**RECORDS PROVIDED**
· · · · ·
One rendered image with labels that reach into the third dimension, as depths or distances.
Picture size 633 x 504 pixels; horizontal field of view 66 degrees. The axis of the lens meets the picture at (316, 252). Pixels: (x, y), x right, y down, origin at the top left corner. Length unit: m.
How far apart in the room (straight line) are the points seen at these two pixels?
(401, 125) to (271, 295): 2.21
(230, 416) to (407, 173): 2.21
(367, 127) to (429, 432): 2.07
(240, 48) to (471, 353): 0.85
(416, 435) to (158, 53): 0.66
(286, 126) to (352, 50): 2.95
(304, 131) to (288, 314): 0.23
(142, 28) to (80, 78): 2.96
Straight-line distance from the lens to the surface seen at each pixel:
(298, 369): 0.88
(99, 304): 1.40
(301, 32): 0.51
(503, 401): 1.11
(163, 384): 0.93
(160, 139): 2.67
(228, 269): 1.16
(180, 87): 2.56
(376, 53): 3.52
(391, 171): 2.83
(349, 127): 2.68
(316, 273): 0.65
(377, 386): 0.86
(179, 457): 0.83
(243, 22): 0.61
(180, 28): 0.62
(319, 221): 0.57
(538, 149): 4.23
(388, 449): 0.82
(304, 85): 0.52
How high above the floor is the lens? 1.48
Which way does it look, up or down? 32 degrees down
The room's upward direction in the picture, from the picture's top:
· · · · ·
Search the data and copy each line containing "degrees".

**TASK RESULT**
Picture size 633 x 504 pixels; horizontal field of view 66 degrees. The axis of the lens meets the picture at (316, 252). Pixels: (x, y), x right, y down, origin at the top left corner. Length unit: m.
Which way does it look, up or down? 32 degrees down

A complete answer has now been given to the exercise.